I’ve recently started a side project at work to see if I can use julia to replace python for the majority of my data processing due to the possible gains in performance. Over the years the python code has become quite quick thanks to numpy and numba so I’ve been quite curious as to what julia could bring to the party.
So I’ve done a very basic inital port of the code to get some of the basic processes operational. These are proabably not very well wrtten julia code, but they are giving the correct results and already seem to be almost twice as quick as the python code. I’ll describe a few basic functions and hopefully someone can critique them and see if there’s some simple tweaks that could be made to make things quicker. Asking for guidance early on is usually a good way to ensure time is not wasted.
I’m reading my data from HDF5 file so I have a basic function that reads the required datasets:
function get_generic_property(filepath::String, property::String)
fid = h5open(filepath, "r")
timestep_key = keys(fid["Data"])[1]
query = read(fid["Data"][timestep_key]["groupA"][property])
close(fid)
return query
end
So most of the functions have maybe several calls to get the raw data, depending on what’s being processed. Other’s just one, but I don’t thinks there’s any optimisation that can be done here as it’s just using HDF5.jl.
The first processing function is like this:
function normalize_by_row(arr)
arr ./ sqrt.(sum(arr.^2, dims=2))
end
function getFabricTensor(filepath::String)
cv1 = get_generic_property(filepath, "cvecs")
norm_vec = normalize_by_row(cv1)
tensor_prod = norm_vec' * norm_vec
return tensor_prod / size(norm_vec)[1]
end
where cv1 is nx3 array of Float64 and n is typically in the region of 50-100K.
The second function is calculating some location indices and then looking up the correct result based on several datsets read from the HDF5 file:
function getlocIDs(filepath::String)
# read data
indxs = get_generic_property(filepath, "loc_indx")

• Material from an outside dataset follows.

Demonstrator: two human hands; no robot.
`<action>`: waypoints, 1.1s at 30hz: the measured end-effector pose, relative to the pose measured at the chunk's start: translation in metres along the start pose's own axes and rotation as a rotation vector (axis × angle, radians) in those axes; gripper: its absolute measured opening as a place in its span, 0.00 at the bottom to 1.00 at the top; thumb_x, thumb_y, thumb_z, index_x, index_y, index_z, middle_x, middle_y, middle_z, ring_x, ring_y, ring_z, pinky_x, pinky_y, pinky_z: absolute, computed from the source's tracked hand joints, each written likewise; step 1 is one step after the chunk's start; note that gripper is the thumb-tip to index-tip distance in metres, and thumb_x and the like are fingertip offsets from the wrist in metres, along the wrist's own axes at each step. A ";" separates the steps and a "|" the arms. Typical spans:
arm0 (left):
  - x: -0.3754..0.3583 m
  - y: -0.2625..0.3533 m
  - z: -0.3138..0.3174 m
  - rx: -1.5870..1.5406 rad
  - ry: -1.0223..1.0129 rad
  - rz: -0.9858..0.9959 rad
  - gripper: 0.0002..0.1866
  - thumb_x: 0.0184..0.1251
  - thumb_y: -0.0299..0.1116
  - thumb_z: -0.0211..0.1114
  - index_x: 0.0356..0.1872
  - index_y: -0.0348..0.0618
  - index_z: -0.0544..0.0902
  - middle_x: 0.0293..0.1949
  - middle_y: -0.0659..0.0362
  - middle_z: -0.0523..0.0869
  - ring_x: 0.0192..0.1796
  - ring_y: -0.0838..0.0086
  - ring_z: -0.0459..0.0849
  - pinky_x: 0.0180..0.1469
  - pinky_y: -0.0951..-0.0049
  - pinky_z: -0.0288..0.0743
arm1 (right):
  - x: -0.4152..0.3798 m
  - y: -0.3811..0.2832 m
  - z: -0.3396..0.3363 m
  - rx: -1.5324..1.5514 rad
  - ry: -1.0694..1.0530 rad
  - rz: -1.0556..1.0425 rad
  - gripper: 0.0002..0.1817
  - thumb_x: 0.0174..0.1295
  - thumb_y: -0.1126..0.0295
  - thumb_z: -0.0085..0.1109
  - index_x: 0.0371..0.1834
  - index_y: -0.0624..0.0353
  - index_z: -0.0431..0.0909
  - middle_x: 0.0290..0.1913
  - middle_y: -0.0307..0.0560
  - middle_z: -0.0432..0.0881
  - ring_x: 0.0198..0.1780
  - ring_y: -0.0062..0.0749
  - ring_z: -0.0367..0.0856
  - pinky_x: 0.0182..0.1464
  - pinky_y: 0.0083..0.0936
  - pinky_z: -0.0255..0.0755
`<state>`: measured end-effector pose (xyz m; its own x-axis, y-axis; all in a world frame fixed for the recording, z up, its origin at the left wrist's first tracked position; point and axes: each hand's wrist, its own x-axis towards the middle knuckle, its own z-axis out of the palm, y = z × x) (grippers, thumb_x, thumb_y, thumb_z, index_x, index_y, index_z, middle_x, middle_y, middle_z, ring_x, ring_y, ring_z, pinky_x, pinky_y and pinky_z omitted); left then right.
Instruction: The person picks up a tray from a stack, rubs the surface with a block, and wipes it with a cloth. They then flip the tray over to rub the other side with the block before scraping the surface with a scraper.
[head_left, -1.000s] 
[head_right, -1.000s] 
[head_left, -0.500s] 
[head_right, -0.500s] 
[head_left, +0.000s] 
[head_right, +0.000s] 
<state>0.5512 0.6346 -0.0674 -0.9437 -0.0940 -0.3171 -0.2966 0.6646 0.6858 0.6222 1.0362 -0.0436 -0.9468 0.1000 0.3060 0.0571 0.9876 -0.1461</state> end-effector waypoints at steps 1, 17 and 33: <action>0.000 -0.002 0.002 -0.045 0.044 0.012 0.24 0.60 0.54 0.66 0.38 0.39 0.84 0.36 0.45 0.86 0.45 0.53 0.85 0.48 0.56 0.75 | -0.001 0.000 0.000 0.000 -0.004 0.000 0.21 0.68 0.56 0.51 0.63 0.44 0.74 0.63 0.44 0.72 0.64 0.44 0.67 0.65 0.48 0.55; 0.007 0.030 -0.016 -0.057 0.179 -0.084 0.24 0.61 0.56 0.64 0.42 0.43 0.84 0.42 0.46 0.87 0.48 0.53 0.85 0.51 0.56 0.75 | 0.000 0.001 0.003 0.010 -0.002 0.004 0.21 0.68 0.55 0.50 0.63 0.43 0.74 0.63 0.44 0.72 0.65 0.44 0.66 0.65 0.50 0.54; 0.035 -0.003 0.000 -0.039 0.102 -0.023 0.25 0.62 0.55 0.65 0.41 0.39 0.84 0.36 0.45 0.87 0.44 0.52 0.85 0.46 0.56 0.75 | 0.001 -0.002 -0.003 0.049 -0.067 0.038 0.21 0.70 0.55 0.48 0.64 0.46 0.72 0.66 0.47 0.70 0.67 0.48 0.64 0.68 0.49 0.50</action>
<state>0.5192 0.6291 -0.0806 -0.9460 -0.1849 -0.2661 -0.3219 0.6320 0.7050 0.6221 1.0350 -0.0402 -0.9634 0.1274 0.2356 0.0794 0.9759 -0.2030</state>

type_elements, type_IDs = _gettypeData(filepath)
# all types will have at least 1 element so generate a vector of one
num_elems1 = ones(Int, size(indxs)[1])
num_elems2 = ones(Int, size(indxs)[1])
# update the number of elements by looping through Dict.
# I probably should include a check to see if the number of elements for the type is >1 before replacing
for type in type_elements
num_elems1[indxs[:, 1] .== type_elements.first] .= type_elements.second
num_elems2[indxs[:, 3] .== type_elements.first] .= type_elements.second
end
# calculate correct index
indexNumber1 = ((indxs[:, 2] - (indxs[:, 2] .% num_elems1)) .÷ num_elems1).+1
indexNumber2 = ((indxs[:, 4] - (indxs[:, 4] .% num_elems2)) .÷ num_elems2).+1
# add 1 to convert to julia indexing and extract correct ID
ids1 = getindex.(Ref(type_IDs ), indexNumber1, indxs[:, 1].+1)
ids2 = getindex.(Ref(type_IDs ), indexNumber2, indxs[:, 3].+1)
# concatente the return into a matrix
return hcat(ids1, ids2)
end
type_elements is a Dict() where each key is a string name storing an Int value for the number of elements in that object type. type_IDs is a mxn Matrix of Ints where m is the maximum number of elements for any of the types and n is the number of types in type_elements. This is typically 2-3 types. type_IDs may have parts or the column where the data is a NaN, since not all types will have the same number of elements.
indxs is a px4 array, where p is typically about 6x larger than n.
Both functions run fine and return results that are correct, but I’m trying to understand julia and how to write quick code and I’m wondering about things like @inbounds checking, memory allocations and type stability.
I think all my functions are type stable. I may have a few more memory allocations than is necessary. What about function size - is it better to create lots of smaller functions? Should I break getlocIDs() into multiple smaller specialised functions, like for calculating num_elems1/num_elems2?
Thanks in advance.